ナワリヌイ氏が入院中のベルリンのシャリテ病院はこれまでに、「コリンエステラーゼ阻害剤と呼ばれる一群の活性物質に属する物質による中毒が示唆された」と発表していた。
ロシア外務省は2日、ナワリヌイ氏がノビチョク系の毒物を盛られたとするドイツ政府の主張には根拠がなく、ドイツがナワリヌイ氏に関する情報を公開したことは遺憾だと表明した。

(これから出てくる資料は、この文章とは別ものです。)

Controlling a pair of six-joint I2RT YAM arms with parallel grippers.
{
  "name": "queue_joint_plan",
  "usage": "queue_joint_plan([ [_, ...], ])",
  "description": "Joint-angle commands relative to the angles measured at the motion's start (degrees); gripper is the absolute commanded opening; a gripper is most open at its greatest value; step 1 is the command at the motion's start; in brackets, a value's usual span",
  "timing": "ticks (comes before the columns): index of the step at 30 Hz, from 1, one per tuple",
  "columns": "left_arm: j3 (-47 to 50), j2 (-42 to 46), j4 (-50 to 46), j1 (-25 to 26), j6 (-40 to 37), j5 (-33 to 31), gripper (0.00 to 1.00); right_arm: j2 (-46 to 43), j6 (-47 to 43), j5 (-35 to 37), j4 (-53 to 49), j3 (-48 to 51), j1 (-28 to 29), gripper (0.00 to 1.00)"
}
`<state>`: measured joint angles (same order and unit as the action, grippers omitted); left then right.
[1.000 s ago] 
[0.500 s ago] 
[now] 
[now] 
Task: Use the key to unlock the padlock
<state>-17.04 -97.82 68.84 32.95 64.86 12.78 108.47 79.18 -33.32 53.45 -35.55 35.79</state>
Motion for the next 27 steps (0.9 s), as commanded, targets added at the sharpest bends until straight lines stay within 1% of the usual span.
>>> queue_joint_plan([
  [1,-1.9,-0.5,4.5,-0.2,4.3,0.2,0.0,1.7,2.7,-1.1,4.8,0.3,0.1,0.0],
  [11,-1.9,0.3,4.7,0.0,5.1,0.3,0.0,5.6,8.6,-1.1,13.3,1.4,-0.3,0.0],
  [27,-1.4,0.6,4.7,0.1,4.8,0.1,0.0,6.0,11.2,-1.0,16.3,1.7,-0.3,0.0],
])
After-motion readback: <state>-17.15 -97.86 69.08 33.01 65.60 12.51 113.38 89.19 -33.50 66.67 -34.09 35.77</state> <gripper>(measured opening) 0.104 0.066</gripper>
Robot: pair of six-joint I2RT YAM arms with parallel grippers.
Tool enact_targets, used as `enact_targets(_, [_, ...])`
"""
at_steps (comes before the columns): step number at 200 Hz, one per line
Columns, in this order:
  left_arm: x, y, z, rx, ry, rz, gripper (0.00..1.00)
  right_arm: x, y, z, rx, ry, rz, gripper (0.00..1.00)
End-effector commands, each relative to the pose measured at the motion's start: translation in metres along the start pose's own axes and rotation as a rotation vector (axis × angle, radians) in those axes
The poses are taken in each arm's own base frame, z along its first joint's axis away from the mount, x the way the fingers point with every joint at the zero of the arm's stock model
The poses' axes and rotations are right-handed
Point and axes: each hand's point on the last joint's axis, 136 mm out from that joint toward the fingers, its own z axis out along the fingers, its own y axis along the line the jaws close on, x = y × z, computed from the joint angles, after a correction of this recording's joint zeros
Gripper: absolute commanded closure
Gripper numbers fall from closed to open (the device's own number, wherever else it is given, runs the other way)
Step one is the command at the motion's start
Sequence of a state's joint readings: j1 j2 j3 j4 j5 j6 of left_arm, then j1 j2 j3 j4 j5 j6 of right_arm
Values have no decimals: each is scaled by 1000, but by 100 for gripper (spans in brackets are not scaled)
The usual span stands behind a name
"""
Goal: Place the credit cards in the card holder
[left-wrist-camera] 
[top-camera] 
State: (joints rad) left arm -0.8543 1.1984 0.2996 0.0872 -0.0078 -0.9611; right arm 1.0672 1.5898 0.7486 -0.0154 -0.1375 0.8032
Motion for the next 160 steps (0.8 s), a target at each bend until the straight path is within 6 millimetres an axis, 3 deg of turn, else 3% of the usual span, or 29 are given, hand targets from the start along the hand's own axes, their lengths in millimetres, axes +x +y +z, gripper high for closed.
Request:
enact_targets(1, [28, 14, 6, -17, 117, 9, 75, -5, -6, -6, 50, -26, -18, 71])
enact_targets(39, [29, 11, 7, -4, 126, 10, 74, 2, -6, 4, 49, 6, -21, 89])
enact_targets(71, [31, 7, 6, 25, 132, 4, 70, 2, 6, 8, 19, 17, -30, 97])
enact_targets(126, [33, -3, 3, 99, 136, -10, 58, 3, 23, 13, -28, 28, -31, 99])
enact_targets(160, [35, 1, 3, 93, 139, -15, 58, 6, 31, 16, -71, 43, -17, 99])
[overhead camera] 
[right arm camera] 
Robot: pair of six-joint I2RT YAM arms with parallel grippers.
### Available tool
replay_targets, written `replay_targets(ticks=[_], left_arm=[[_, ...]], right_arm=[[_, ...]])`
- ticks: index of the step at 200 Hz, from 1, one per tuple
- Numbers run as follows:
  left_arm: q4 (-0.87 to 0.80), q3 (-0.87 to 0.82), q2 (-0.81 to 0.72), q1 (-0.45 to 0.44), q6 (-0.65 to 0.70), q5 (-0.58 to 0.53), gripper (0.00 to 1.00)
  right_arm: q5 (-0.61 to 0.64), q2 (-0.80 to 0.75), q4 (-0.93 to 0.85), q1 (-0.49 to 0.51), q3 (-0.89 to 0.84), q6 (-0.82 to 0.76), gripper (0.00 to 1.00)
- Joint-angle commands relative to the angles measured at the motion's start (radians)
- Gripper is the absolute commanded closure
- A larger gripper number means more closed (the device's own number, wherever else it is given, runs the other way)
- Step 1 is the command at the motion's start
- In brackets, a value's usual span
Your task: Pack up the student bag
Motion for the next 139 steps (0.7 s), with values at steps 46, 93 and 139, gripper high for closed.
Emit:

ナワリヌイ氏の支持者は、ドイツ政府の発表について、攻撃の背後にロシア政府がいたことを示していると指摘。同氏の側近、レオニド・ボルコフ氏は、ノビチョクが使用されたことはプーチン大統領が関与していたことを如実に示していると述べた。
ロシア大統領府は関与を完全に否定している。
ドイツ政府の発表を受け、ロシア通貨ルーブルは下落。対ドルで2.7%安の1ドル=75.55ルーブルとなったほか、対ユーロでは約2%安の1ユーロ=89.39ルーブルを付けた。
疑問の余地なし
米国家安全保障会議(NSC)は2日、ツイッターで、ナワリヌイ氏に対するノビチョクを用いた攻撃は「非難に値する」と表明。ロシアは過去にもノビチョクを使用しており、米国は同盟国や国際社会と連携して責任を追及し、悪質な活動に流れる資金を制限すると述べた。ある米政府関係者は、ドイツ政府の見解に疑いを挟む余地はないと語った。
EUもナワリヌイ氏に対する毒物攻撃を「最大限」に非難するとし、ロシアに対して暗殺未遂事件を徹底的に調査し、責任者を法の裁きにかけるよう要求した。